* Your instructions
Without copying any picture, transcribe exactly the lines of the data below from the one containing "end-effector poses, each" through the one containing "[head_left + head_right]".

* Source material
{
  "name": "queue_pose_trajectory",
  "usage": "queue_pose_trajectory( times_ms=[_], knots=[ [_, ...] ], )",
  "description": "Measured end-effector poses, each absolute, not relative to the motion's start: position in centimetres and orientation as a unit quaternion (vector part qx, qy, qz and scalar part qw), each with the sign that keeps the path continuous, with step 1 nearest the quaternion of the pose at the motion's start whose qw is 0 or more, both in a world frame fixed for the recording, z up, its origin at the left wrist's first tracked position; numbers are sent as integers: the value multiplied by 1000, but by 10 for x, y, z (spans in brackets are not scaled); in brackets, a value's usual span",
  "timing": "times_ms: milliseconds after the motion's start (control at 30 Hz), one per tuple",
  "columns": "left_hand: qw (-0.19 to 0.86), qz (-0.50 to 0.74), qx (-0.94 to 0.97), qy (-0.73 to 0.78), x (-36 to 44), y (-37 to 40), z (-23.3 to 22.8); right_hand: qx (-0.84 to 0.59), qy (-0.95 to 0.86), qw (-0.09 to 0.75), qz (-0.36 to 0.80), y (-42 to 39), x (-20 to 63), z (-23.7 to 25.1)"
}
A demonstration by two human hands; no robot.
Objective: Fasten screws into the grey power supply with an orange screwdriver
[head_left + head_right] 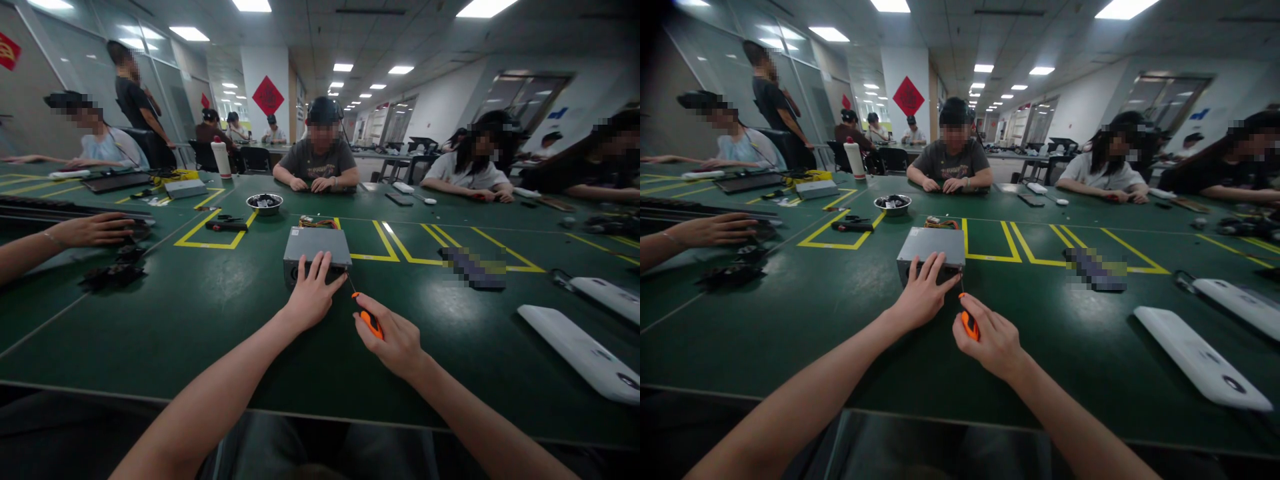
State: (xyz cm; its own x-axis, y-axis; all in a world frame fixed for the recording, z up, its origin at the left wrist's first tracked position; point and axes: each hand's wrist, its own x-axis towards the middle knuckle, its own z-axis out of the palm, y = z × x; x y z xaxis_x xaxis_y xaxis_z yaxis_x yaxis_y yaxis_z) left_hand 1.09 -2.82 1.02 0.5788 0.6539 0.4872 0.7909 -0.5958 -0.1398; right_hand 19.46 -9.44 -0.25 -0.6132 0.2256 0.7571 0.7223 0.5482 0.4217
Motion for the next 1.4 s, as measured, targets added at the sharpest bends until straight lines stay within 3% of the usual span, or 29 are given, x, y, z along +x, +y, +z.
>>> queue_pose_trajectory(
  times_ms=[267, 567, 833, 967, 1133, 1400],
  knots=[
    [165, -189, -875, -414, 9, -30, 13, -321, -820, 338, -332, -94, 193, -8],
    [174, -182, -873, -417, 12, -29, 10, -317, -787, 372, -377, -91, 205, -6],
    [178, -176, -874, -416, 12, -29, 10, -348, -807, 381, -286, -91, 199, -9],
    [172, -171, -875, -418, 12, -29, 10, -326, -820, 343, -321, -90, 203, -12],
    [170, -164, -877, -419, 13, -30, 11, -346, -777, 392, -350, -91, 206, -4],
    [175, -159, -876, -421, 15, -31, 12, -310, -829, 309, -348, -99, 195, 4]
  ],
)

* Solved problem
  "description": "Measured end-effector poses, each absolute, not relative to the motion's start: position in centimetres and orientation as a unit quaternion (vector part qx, qy, qz and scalar part qw), each with the sign that keeps the path continuous, with step 1 nearest the quaternion of the pose at the motion's start whose qw is 0 or more, both in a world frame fixed for the recording, z up, its origin at the left wrist's first tracked position; numbers are sent as integers: the value multiplied by 1000, but by 10 for x, y, z (spans in brackets are not scaled); in brackets, a value's usual span",
  "timing": "times_ms: milliseconds after the motion's start (control at 30 Hz), one per tuple",
  "columns": "left_hand: qw (-0.19 to 0.86), qz (-0.50 to 0.74), qx (-0.94 to 0.97), qy (-0.73 to 0.78), x (-36 to 44), y (-37 to 40), z (-23.3 to 22.8); right_hand: qx (-0.84 to 0.59), qy (-0.95 to 0.86), qw (-0.09 to 0.75), qz (-0.36 to 0.80), y (-42 to 39), x (-20 to 63), z (-23.7 to 25.1)"
}
A demonstration by two human hands; no robot.
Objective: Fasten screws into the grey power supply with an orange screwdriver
[head_left + head_right] 

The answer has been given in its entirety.